Accordingly, homes that store Girl Scout cookies for distribution, 
homes in which food is prepared for church bake sales, and homes where 
individuals temporarily store sales samples or small inventories of 
products for delivery to rural retailers are not facilities, and 
therefore, are not subject to registration.
    (Comment 8) One commenter requests that FDA clarify whether trans-
shippers, who ship products through the United States en route to other 
countries, are required to register. Another commenter wants FDA to 
clarify whether it will require registration of foreign facilities that 
export food to locations outside the mainland United States, such as 
Hawaii and the Northern Mariana Islands.
    (Response) Because the registration requirement only applies to 
facilities that manufacture/process, pack, or hold food for consumption 
``in the United States,'' facilities that manufacture/process, pack, or 
hold food that is for consumption only in other countries are not 
required to register. Therefore, manufacturers/processors, packers, or 
holders of food that is trans-shipped through the United States to 
other countries for consumption are not required to register. 
Facilities that export food for consumption in locations that are part 
of the United States are required to register. Locations are part of 
the United States if they are

[[Page 58899]]

in any State or Territory of the United States, the District of 
Columbia, or the Commonwealth of Puerto Rico because section 415(b)(2) 
of the Bioterrorism Act (21 U.S.C. 350d(b)(2)) defines the term 
``domestic facility'' to mean a facility in any of the States or 
Territories. Facilities that manufacture/process, pack, or hold food 
for consumption in Hawaii and the Northern Mariana Islands are thus 
required to register because these locations are respectively a State 
and a Territory of the United States.
    (Comment 9) Several commenters responded to FDA's request for 
comments on whether it has authority to exempt domestic facilities 
engaged only in intrastate commerce from the registration requirement 
and if so, whether the agency should use that authority. The commenters 
agree with FDA's decision in the proposed rule to require facilities 
engaged in intrastate commerce to register. One commenter states that 
intrastate facilities should not be excluded because individuals 
wanting to contaminate the food supply could choose key States from 
which to launch an attack.
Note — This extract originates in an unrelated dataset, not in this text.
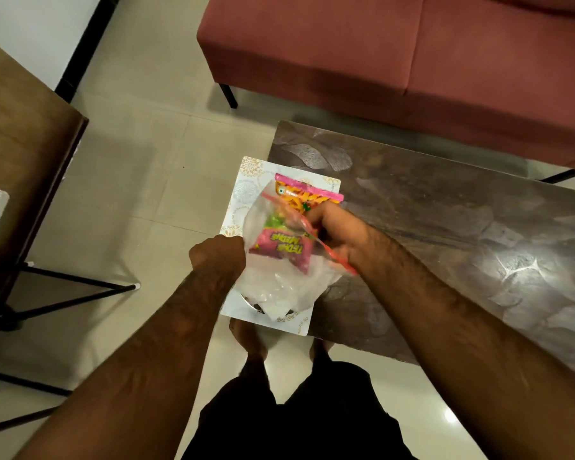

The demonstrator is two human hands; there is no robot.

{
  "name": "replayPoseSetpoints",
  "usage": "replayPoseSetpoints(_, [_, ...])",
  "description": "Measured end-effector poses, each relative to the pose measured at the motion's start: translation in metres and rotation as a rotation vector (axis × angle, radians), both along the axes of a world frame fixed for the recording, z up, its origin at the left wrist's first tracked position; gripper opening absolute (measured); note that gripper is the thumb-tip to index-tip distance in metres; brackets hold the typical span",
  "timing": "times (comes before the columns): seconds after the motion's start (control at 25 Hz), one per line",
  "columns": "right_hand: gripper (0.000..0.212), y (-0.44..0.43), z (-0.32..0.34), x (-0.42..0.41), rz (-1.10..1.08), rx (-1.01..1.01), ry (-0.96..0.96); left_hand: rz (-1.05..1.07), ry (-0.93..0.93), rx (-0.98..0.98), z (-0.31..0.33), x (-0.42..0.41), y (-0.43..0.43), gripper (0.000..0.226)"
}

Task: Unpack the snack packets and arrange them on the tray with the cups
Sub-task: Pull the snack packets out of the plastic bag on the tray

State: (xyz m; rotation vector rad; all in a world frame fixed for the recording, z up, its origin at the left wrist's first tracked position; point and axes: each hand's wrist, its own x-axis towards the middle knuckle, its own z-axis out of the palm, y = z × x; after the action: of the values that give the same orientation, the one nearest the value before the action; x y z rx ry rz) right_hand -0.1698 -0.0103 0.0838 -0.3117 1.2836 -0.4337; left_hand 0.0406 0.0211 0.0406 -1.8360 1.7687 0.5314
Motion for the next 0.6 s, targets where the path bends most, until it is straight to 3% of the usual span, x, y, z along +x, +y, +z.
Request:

This commenter also points out that foreign 
facilities are not exempt, even if they only import food into one 
State. Several commenters argue that requiring these foreign facilities 
to register, while exempting facilities engaged in intrastate commerce, 
is discrimination against foreign facilities.
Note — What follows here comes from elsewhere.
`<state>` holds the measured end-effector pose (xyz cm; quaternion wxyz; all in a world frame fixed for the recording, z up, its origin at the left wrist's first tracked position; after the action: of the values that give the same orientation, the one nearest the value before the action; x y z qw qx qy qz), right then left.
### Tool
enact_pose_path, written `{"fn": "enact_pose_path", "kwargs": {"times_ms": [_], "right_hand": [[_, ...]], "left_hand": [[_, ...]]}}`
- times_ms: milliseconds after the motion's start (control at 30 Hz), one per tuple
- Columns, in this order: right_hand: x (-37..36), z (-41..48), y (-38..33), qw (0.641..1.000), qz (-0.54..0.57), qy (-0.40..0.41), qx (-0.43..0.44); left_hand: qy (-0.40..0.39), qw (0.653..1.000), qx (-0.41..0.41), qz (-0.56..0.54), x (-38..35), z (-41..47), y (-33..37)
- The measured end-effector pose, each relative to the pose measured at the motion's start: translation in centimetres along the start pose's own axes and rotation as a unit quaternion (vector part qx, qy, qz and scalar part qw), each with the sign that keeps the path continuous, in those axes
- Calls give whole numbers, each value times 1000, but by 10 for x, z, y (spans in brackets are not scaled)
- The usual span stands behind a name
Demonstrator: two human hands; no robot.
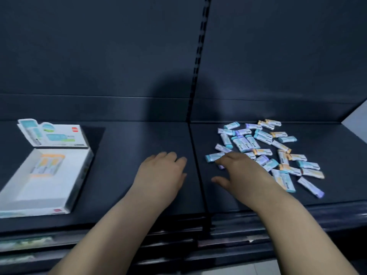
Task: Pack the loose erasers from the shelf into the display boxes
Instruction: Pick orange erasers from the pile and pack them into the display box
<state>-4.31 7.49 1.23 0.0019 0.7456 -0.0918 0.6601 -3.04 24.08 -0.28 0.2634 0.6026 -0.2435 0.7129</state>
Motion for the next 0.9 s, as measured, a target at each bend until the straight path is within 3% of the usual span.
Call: {"fn": "enact_pose_path", "kwargs": {"times_ms": [200, 400, 900], "right_hand": [[-5, -4, 37, 999, 24, -20, -19], [-4, -4, 52, 996, 72, 6, -57], [2, 5, 129, 985, 115, 25, -127]], "left_hand": [[35, 999, -24, -33, -20, 17, 36], [-8, 997, -40, -72, -11, 32, 46], [-5, 983, -94, -160, -19, 86, 81]]}}
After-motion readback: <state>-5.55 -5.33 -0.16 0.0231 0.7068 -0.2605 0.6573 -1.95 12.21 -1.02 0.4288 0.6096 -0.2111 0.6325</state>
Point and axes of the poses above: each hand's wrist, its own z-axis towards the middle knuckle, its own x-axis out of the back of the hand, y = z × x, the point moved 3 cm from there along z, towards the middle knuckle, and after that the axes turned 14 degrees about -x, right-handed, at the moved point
    (Response) In the preamble to the proposed rule, FDA tentatively 
concluded that the Bioterrorism Act requires all domestic facilities to 
register, whether or not they engage in interstate commerce. 
Accordingly, proposed Sec.  1.225(b) stated that a domestic facility 
must register (unless otherwise exempt) ``whether or not the food from 
the facility enters interstate commerce.''
    FDA sought comment on whether the agency has authority to exempt 
domestic facilities engaged only in intrastate commerce from the 
registration requirement and, if so, whether FDA should use that 
authority. FDA also asked for comment on the number of so-called 
``intrastate'' facilities that would not be covered by one of the 
exemptions from registration. No one asserted that Congress could not 
require such facilities to register. Similarly, no one identified 
intrastate facilities that would not already be covered by one of the 
exemptions. As noted in the preamble to the proposed rule, FDA believes 
that most facilities that do not engage directly in interstate commerce 
would be covered by an exemption in the interim final rule (e.g., 
residences of private individuals, farms, restaurants, retail food 
establishments.)
    The comments received agreed with FDA's decision in proposed Sec.  
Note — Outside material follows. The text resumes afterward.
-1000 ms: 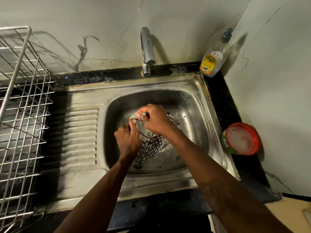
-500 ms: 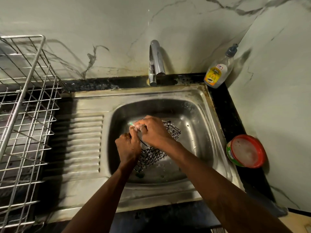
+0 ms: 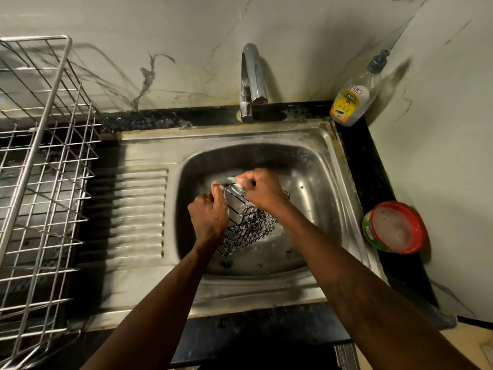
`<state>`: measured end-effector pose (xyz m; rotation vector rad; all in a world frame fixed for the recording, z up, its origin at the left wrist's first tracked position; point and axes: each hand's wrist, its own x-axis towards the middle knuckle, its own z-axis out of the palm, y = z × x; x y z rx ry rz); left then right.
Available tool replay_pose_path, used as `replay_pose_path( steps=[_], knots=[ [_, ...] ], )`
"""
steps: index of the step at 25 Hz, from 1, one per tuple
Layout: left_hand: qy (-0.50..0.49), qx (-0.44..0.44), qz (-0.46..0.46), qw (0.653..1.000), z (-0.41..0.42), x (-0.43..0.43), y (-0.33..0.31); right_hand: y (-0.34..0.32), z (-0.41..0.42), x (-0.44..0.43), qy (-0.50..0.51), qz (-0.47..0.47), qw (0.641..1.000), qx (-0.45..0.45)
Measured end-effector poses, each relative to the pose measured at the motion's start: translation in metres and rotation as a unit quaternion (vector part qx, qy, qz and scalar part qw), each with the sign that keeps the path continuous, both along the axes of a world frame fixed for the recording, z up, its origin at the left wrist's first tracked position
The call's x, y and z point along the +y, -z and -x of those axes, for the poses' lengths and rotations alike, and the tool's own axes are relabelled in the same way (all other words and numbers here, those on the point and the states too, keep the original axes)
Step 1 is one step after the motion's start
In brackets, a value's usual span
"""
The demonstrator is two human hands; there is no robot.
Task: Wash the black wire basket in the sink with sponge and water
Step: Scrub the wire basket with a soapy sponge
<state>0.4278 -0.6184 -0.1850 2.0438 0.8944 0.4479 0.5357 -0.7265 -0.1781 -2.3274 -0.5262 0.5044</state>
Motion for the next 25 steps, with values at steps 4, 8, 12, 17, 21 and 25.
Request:
replay_pose_path(
  steps=[4, 8, 12, 17, 21, 25],
  knots=[
    [-0.007, 0.000, 0.014, 1.000, -0.004, -0.003, -0.001, 0.028, -0.041, -0.024, 0.084, 0.085, 0.992, 0.039],
    [-0.044, 0.031, 0.061, 0.997, -0.019, -0.003, -0.010, -0.001, -0.001, -0.016, 0.058, -0.008, 0.998, -0.012],
    [0.049, 0.120, -0.066, 0.989, -0.017, 0.002, -0.010, -0.007, 0.027, -0.028, 0.085, -0.058, 0.989, -0.106],
    [0.037, 0.166, -0.006, 0.985, -0.031, 0.004, -0.009, 0.011, -0.019, -0.028, 0.147, 0.044, 0.987, 0.036],
    [-0.017, 0.091, 0.033, 0.995, -0.029, 0.002, -0.012, -0.003, -0.004, -0.034, 0.155, 0.000, 0.987, 0.049],
    [-0.111, 0.145, 0.098, 0.978, -0.043, -0.001, -0.026, 0.003, 0.037, -0.052, 0.150, -0.085, 0.983, 0.068]
  ],
)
1.225 to require all nonexempt facilities to register even if food from 
the facility does not enter interstate commerce. They agreed with FDA's 
position that having a central database including all facilities that 
manufacture/process, pack, or hold food would help achieve the goals of 
the Bioterrorism Act. Moreover, the commenters gave additional reasons 
why excluding so-called ``intrastate'' facilities from the registration 
requirement could be detrimental or inappropriate. Importantly, no 
comments presented any reason for excluding facilities from the 
registration requirement solely on the basis of whether the food from 
the facility enters interstate commerce.
    FDA is mindful that its interpretation of the Bioterrorism Act 
should not cast doubt on the constitutionality of the statute. (See 
Solid Waste Agency of Northern Cook County v. U.S., 531 U.S. 159 
(2001)). The agency has considered the relevant provisions of the 
Bioterrorism Act, the comments submitted on this issue, FDA's 
responsibilities in implementing the Bioterrorism Act, and the law 
interpreting the commerce clause of the Constitution (Article I, 
section 8). Based on these considerations, FDA is retaining Sec.  
1.225(b) as proposed, with the result that all facilities that 
manufacture/process, pack, or hold food (unless otherwise exempt) must 
register even if food from the facility does not enter interstate 
commerce.
    Significantly, the plain language of new section 415 of the FD&C 
Act does not exclude a facility from registration because food from 
such facility does not enter interstate commerce. Notably, sections 301 
and 304 of the FD&C Act (21 U.S.C 334) demonstrate that Congress has 
included a specific interstate commerce nexus in the provisions of the 
FD&C Act when that is its intent. Accordingly, it is reasonable to 
interpret the Bioterrorism Act as not limiting registration only to 
those facilities with a direct connection to interstate commerce. 
Congress's power to legislate under the commerce clause is very broad. 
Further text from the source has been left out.